Create ExperimentalDataset app with basic model & views

jonc125 commented 5 years ago

This may still get split into sub-issues...

[x] Figure out what is common with Experiment (cf #130) and put in a mixin class / common 'dataset' app (see also https://github.com/ModellingWebLab/project_issues/wiki/Workshop-notes-2018 and #203)
[x] Need probably many-to-many links between ExperimentalDataset and Protocol, and only once a fit is performed do you tie down exactly which were used? @MichaelClerx ?
Add views to (these are probably almost identical to the entity views):
- [x] User uploads a dataset
- [x] Show list of datasets owned by user
- [x] View a single dataset
[x] Create an ExperimentalDataset model in its own datasets app
- This should not have versions, so any changes mean a new dataset (for now)
- It's just a zipped-up collection of files, with a manifest created by the Web Lab, so it can be downloaded again as a COMBINE Archive. The files should live in their own folder hierarchy next to EXPERIMENT_BASE, with a corresponding config setting giving the root path.
- Probably inherits from UserCreatedModelMixin, VisibilityModelMixin, models.Model and needs a name
- A dataset links to a single Protocol - this should be set on creation, e.g. from a drop-down list
- [x] #202 Only protocols a user is allowed to see should be offered - see how this was done for FittingSpec in #222 for inspiration
[x] Create views to (these are probably almost identical to the entity views):
- [x] User uploads a dataset
- [x] Show list of datasets owned by user
- [x] View a single dataset
  - [x] Basic view
  - [x] datasets:archive view like in experiments/views.py
  - [x] datasets:file_download view like in experiments/views.py
  - [x] Plotting arbitrary CSV files
  - [x] Doing so "sensibly" for files where time isn't the first column, or tabs are used as separators...
  - [x] Read the header row (if present) to determine what columns represent? Eventually we should probably try https://www.papaparse.com rather than our own CSV parser.
- [x] Delete a dataset
[ ] Add ability to compare data with predictions
- [x] On experiment results view, have a drop-down select for any dataset linked to the relevant Protocol
- [ ] Also overlay on comparison plots. This is probably largely template & JS code copying what's done for the single overlay, except that there might be multiple protocols to look at when finding linked data. Search dataset-link in experimentversion_detail.html and experiment.js
  - [ ] It'd be nice to go from a Dataset view to comparing predictions of all (relevant) models. Similar UI flow to comparing predictions from a Model. Eventually use species annotations to filter?
[ ] Add ability to compare data with data
- [ ] Figure out what the UI should be here. Perhaps when viewing a single dataset, there should be a link/button 'Compare with other experimental data associated with this protocol' which then takes you to an equivalent of ExperimentComparisonView

MichaelClerx commented 5 years ago

Need probably many-to-many links between ExperimentalData and Protocol, and only once a fit is performed do you tie down exactly which were used? @MichaelClerx ?

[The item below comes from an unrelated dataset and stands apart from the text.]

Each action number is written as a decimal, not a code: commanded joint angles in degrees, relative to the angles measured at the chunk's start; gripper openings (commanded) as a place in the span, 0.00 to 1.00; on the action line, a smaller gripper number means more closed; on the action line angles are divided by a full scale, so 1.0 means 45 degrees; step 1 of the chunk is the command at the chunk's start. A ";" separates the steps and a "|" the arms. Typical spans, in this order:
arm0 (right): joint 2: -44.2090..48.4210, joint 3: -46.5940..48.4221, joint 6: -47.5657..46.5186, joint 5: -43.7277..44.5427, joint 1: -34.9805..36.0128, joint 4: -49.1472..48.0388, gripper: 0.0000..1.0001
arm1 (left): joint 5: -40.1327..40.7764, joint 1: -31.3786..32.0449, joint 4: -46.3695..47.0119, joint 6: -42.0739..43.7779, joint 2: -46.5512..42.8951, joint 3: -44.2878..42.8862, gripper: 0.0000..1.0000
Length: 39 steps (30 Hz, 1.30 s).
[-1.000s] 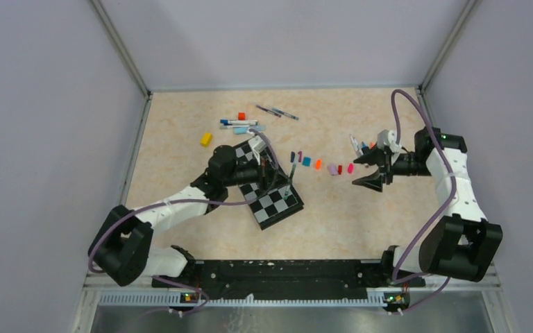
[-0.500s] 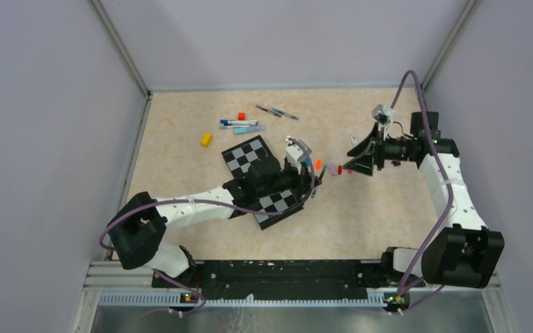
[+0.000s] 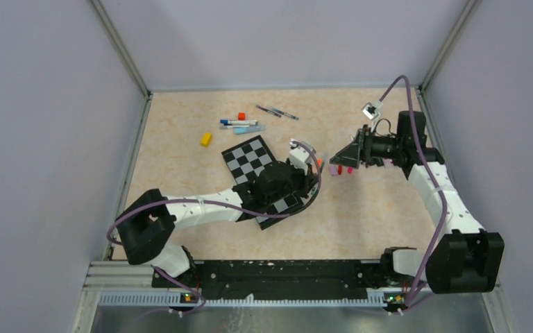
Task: Open the pen caps
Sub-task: Pick up the pen from the center of the board.
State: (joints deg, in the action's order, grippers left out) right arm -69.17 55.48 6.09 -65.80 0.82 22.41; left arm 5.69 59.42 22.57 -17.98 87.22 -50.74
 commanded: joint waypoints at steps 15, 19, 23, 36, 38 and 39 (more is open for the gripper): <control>-0.1151 0.0961 0.0563 0.2281 0.2119 -0.0625 0.30 | 0.0721 0.0278 0.0358 -0.0146 0.0104 -0.0728 0.00; -0.1173 0.0990 0.0751 0.2026 0.2162 -0.0860 0.18 | 0.0746 0.0273 0.0357 -0.0116 0.0116 -0.0735 0.00; -0.1093 0.0990 0.0841 0.1659 0.2162 -0.1091 0.00 | 0.0703 0.0275 0.0362 -0.0068 0.0124 -0.0793 0.00; 0.0252 -0.0542 -0.0245 -0.2076 0.1774 -0.2829 0.00 | -0.3719 -0.0920 0.4460 -0.0905 -0.2224 0.2694 0.99; 0.0344 -0.0688 -0.0524 -0.2837 0.1722 -0.2945 0.00 | -0.5532 -0.1649 0.4814 -0.1671 -0.2420 0.3029 0.99; 0.0387 -0.0784 -0.0641 -0.3107 0.1721 -0.2981 0.00 | -0.6293 -0.1962 0.5179 -0.1977 -0.2455 0.3187 0.99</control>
State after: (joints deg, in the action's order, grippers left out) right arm -69.47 53.06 6.07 -70.48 9.15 13.52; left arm -6.83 55.70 35.44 -21.45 79.48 -38.61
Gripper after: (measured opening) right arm 0.065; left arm 0.986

Not sure what you mean here! Would an ExperimentalData be a single time series? (Or a single matrix, more abstractly)?

jonc125 commented 5 years ago

ExperimentalData is the wet lab analogue of Prediction (currently called Experiment), i.e. a complete dataset with potentially multiple matrices (CSV files). So it's everything you need to compare your prediction against to do a complete fit.

Ideally I'm assuming you'd have one-to-many correspondence between a protocol version and experimental data (since you can repeat the experiment to get new datasets...) but realistically people are going to develop their own protocols to improve the match to the wet lab procedure, or clone existing ones, etc. Hence many-to-many.

Related to this, we need to think about versioning of datasets. Do we want ExperimentalData to have versions in the same way Prediction does (i.e. re-run exactly the same protocol on exactly the same model - results might still differ due to new code version or stochasticity)? Would versions differ only in metadata, or is changing files allowed? Or should new files require a new ExperimentalData object? (With a many-to-many mapping this isn't really a problem, providing you name things sensibly and/or have good search!)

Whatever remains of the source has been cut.